[Description of the task]: A verbatim copy of all entries is the expected output.

:: Supplied information ::

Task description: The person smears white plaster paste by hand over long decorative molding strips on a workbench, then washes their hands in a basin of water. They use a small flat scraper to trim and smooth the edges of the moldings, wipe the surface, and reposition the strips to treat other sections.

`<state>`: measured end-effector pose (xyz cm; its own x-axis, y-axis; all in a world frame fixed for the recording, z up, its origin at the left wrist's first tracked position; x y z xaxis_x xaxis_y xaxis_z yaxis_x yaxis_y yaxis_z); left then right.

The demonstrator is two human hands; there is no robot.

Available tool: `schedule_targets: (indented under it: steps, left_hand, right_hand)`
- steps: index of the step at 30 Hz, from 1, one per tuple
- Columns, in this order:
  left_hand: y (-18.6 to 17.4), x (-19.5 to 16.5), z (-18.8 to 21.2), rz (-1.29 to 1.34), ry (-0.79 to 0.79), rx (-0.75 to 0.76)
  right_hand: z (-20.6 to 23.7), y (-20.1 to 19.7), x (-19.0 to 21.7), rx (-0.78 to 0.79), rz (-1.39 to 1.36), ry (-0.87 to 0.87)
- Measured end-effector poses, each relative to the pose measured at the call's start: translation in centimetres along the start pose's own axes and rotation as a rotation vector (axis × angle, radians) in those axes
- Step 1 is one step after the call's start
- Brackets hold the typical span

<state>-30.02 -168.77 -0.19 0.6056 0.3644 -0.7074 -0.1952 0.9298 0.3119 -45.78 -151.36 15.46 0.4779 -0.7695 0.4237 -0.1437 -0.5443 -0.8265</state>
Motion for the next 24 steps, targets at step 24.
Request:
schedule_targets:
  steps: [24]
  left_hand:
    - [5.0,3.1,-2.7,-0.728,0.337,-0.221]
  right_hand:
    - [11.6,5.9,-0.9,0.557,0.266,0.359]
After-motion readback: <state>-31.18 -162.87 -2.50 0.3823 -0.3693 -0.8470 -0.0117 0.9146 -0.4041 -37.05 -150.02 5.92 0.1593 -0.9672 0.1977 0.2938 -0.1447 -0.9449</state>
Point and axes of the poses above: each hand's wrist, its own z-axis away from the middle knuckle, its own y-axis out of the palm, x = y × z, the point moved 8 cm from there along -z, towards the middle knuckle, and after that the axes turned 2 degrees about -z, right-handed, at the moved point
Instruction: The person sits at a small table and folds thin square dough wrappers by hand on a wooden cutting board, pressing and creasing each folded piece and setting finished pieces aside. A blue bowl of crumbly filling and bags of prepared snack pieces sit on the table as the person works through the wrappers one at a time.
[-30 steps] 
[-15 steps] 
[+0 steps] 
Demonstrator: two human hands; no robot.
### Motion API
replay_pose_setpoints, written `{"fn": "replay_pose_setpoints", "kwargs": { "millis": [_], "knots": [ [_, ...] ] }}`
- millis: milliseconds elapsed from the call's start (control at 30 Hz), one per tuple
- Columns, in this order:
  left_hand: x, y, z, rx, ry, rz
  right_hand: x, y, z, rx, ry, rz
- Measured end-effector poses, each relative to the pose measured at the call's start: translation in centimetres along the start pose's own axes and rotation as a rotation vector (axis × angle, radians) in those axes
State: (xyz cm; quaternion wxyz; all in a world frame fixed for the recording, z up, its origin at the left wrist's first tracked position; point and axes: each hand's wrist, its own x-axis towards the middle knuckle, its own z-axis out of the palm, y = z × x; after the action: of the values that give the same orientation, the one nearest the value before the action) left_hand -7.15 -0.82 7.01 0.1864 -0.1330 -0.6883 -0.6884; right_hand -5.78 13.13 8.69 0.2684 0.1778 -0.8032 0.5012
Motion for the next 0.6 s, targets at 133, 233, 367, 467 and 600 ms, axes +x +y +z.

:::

[Solution for this problem]:
Task description: The person smears white plaster paste by hand over long decorative molding strips on a workbench, then washes their hands in a basin of water. They use a small flat scraper to trim and smooth the edges of the moldings, wipe the surface, and reposition the strips to treat other sections.

`<state>`: measured end-effector pose (xyz cm; its own x-axis, y-axis; all in a world frame fixed for the recording, z up, its origin at the left wrist's first tracked position; x y z xaxis_x xaxis_y xaxis_z yaxis_x yaxis_y yaxis_z); left then right.

The demonstrator is two human hands; there is no robot.

Available tool: `schedule_targets: (indented under it: steps, left_hand, right_hand)`
- steps: index of the step at 30 Hz, from 1, one per tuple
- Columns, in this order:
  left_hand: y (-18.6 to 17.4), x (-19.5 to 16.5), z (-18.8 to 21.2), rz (-1.29 to 1.34), ry (-0.79 to 0.79), rx (-0.75 to 0.76)
  right_hand: z (-20.6 to 23.7), y (-20.1 to 19.7), x (-19.0 to 21.7), rx (-0.78 to 0.79), rz (-1.39 to 1.36), ry (-0.87 to 0.87)
- Measured end-effector poses, each relative to the pose measured at the call's start: translation in centimetres along the start pose's own axes and rotation as a rotation vector (axis × angle, radians) in those axes
- Step 1 is one step after the call's start
- Brackets hold the typical span

<state>-30.02 -168.77 -0.19 0.6056 0.3644 -0.7074 -0.1952 0.9298 0.3119 -45.78 -151.36 15.46 0.4779 -0.7695 0.4237 -0.1437 -0.5443 -0.8265</state>
Motion for the next 24 steps, targets at step 24.
Request:
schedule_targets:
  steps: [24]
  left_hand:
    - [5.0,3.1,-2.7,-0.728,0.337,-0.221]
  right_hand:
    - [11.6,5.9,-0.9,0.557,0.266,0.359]
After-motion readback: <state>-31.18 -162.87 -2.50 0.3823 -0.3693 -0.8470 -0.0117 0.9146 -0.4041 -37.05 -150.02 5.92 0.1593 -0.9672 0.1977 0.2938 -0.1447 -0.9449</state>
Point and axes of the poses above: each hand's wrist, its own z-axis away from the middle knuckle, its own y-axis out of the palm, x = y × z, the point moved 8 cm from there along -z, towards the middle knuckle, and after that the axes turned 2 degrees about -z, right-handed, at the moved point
Instruction: The person sits at a small table and folds thin square dough wrappers by hand on a wooden cutting board, pressing and creasing each folded piece and setting finished pieces aside. A blue bowl of crumbly filling and bags of prepared snack pieces sit on the table as the person works through the wrappers one at a time.
[-30 steps] 
[-15 steps] 
[+0 steps] 
Demonstrator: two human hands; no robot.
### Motion API
replay_pose_setpoints, written `{"fn": "replay_pose_setpoints", "kwargs": { "millis": [_], "knots": [ [_, ...] ] }}`
- millis: milliseconds elapsed from the call's start (control at 30 Hz), one per tuple
- Columns, in this order:
  left_hand: x, y, z, rx, ry, rz
  right_hand: x, y, z, rx, ry, rz
- Measured end-effector poses, each relative to the pose measured at the call's start: translation in centimetres along the start pose's own axes and rotation as a rotation vector (axis × angle, radians) in those axes
State: (xyz cm; quaternion wxyz; all in a world frame fixed for the recording, z up, its origin at the left wrist's first tracked position; point and axes: each hand's wrist, its own x-axis towards the middle knuckle, its own z-axis out of the palm, y = z × x; after the action: of the values that give the same orientation, the one nearest the value before the action) left_hand -7.15 -0.82 7.01 0.1864 -0.1330 -0.6883 -0.6884; right_hand -5.78 13.13 8.69 0.2684 0.1778 -0.8032 0.5012
Motion for the next 0.6 s, targets at 133, 233, 367, 467 and 600 ms, axes +x +y +z.

No more output will be given for this exercise.